For each line of the data below that contains "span", return that line.

_ _ _

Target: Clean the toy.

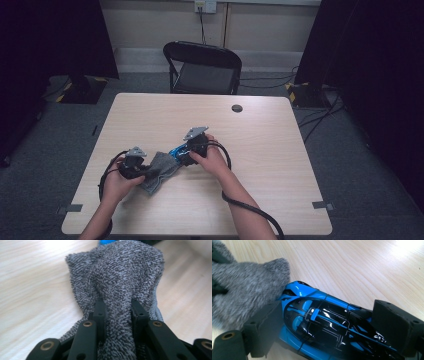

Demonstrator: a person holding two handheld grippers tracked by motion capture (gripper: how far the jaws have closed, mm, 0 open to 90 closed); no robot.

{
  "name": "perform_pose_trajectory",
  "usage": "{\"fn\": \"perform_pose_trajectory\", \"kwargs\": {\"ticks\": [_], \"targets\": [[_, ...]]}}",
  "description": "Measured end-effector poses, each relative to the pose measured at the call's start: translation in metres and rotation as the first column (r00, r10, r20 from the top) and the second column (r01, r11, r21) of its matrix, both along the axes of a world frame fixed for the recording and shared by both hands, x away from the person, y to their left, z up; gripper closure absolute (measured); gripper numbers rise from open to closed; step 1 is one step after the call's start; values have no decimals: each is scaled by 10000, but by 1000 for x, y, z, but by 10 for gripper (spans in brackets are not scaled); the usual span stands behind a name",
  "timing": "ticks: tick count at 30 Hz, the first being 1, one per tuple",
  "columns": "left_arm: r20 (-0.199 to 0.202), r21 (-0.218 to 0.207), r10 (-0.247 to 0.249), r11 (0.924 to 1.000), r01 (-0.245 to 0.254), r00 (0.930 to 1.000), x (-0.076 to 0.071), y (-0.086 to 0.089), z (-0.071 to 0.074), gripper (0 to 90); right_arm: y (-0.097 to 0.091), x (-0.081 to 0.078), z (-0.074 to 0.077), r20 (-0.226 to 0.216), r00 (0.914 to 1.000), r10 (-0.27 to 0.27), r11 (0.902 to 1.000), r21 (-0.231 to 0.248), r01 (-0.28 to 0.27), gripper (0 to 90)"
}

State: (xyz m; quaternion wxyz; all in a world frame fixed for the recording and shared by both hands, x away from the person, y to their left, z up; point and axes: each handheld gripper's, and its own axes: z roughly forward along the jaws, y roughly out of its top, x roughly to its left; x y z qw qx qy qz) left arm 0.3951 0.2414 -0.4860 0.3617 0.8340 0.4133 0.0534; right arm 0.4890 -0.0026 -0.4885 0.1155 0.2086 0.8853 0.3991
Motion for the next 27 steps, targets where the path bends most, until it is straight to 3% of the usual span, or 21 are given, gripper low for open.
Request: {"fn": "perform_pose_trajectory", "kwargs": {"ticks": [8,17,23,27], "targets": [[-149,55,-623,9980,623,9979,-8,-15,2,721,0,0,0,-15,10000,-29,10000,-42,29,105],[-536,-71,-1887,9820,1885,9806,-20,-41,6,723,1,0,2,-61,10000,-50,9998,-174,49,104],[-329,-200,-2499,9682,2494,9677,-27,-55,13,722,1,0,1,-62,10000,-34,9999,-134,33,104],[-125,-20,-2461,9693,2460,9692,-28,-51,21,723,1,1,1,-59,10000,-21,9999,-133,20,104]]}}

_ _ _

» WRITTEN SOLUTION
  "description": "Measured end-effector poses, each relative to the pose measured at the call's start: translation in metres and rotation as the first column (r00, r10, r20 from the top) and the second column (r01, r11, r21) of its matrix, both along the axes of a world frame fixed for the recording and shared by both hands, x away from the person, y to their left, z up; gripper closure absolute (measured); gripper numbers rise from open to closed; step 1 is one step after the call's start; values have no decimals: each is scaled by 10000, but by 1000 for x, y, z, but by 10 for gripper (spans in brackets are not scaled); the usual span stands behind a name",
Motion for the next 27 steps, targets where the path bends most, until it is straight to 3% of the usual span, or 21 are given, gripper low for open.

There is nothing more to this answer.